Some of the points raised by the MP were:

* The State is antagonizing the Muslim community in the manner that Zahran had wanted them to act. The State should not play to the tunes of Zahran. The State should not act in a way that would jeopardize national security. The State has already commenced the process of State sponsored oppression by prohibiting the import of Muslim books and are making plans to ban Niqabs/Burkas and Madrasas.

* The PCoI has exonerated Rishad Bathiudeen from all charges in connection with the Easter attacks. Only two charges remain to be investigated. First one is in relation to the phone call placed by Bathiudeen to then Army Commander General Mahesh Senanayake, concerning Ihsan Moinudeen. Secondly, the sale of scrap metal by the Industrial Development Board to Colossus (Pvt) Ltd. Rishad Bathiudeen visited the Bribery Commission on 8th of April, 2021 to request them to investigate the allegation in the report.


* The weight placed on the phone call made by Rishad Bathiudeen to General Mahesh Senanayake, was given far higher significance in the report in comparison to the actions of Dayasiri Jayasekara who released six persons from the Hettipola Police Station who were involved in torching and destroying Muslim owned shops and Muslim places of worship. The Commission Report had recommended investigation into the phone call but had not charged Dayasiri on any matter.


* The Government cannot have a law banning the Niqab and Burka without also banning medical masks, helmets, sunglasses, etc.

* Restriction of Islamic books being brought into the country is a violation of the Constitution.

* Bathiudeen quoted Page 331 of the Report:‘Reciprocal radicalization is the cycle of radicalization which promotes each other’s radicalized ideologies’. If the Government can keep politicians like Wimal Weerawansa in check, the de-radicalization program will be half completed.
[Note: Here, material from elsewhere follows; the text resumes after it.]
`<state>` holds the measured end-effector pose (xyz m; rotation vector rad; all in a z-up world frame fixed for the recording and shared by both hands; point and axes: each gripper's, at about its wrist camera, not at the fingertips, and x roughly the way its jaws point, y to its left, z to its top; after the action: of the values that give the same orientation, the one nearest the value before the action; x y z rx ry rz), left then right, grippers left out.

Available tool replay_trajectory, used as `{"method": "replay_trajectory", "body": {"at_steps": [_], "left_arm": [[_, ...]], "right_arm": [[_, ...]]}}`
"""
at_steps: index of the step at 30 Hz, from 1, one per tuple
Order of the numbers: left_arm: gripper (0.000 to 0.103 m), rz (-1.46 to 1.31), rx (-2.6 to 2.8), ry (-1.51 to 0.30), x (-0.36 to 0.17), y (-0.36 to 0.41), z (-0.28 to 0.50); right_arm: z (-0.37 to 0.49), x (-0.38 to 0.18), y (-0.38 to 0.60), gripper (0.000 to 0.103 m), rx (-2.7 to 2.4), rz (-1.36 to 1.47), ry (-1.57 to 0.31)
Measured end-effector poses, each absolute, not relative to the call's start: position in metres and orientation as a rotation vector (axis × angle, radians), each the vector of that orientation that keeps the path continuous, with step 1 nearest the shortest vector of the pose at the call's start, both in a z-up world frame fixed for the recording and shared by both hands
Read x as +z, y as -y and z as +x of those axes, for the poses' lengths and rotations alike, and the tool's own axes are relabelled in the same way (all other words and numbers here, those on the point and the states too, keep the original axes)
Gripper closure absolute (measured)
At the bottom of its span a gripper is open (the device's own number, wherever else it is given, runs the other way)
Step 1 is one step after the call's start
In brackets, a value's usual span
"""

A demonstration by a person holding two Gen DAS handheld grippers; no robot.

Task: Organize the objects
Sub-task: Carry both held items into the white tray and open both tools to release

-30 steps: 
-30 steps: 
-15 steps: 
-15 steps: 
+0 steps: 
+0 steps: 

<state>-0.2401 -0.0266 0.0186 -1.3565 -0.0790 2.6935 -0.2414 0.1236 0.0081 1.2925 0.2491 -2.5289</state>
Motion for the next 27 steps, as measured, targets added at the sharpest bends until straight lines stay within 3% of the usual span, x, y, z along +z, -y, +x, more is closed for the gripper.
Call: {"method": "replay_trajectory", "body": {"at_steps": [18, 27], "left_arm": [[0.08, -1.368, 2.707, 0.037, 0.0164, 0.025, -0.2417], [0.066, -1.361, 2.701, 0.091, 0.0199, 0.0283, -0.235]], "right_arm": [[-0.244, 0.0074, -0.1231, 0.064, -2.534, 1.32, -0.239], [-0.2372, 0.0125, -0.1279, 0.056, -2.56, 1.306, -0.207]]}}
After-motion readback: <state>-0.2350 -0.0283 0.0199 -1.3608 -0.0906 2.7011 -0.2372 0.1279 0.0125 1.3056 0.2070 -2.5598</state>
He also said that inciting racism will only provoke and radicalize more Muslims.

 * Killing of Fouzul Ameer Mohamed Salley in Kottramulla before his children in the aftermath of the Easter Attacks, was Genocide under Article 2 of the Genocide Convention, and all persons who were inciting racism could be charged for incitement to genocide. Subsequent charges of oppression too can have a detrimental effect on Sri Lanka. Sri Lanka must be careful as Sri Lanka is now a party to the Rome Statute and can be held accountable by the International Criminal Court.


* It was Azath Salley who indicated during a press conference concerning the criminal activities of Zahran Hashim in 2017, but he is alleged to have connections to the Easter Attacks. This is not fair. The Government is politically victimizing Muslims who are speaking up against the oppressive tactics of the Government.

* The One Country One Law Policy does not mean that Muslim Personal Laws alone should be targeted. Most people believe that Customary Laws should be removed. However, that logic would require the Government to abolish Provincial legislation too, as Provincial legislation is also territorially implemented and not countrywide. Several laws will have to be struck down. However, the right way of interpreting the One Country One Law policy would be to maintain all laws that are consistent with the Constitution of Sri Lanka.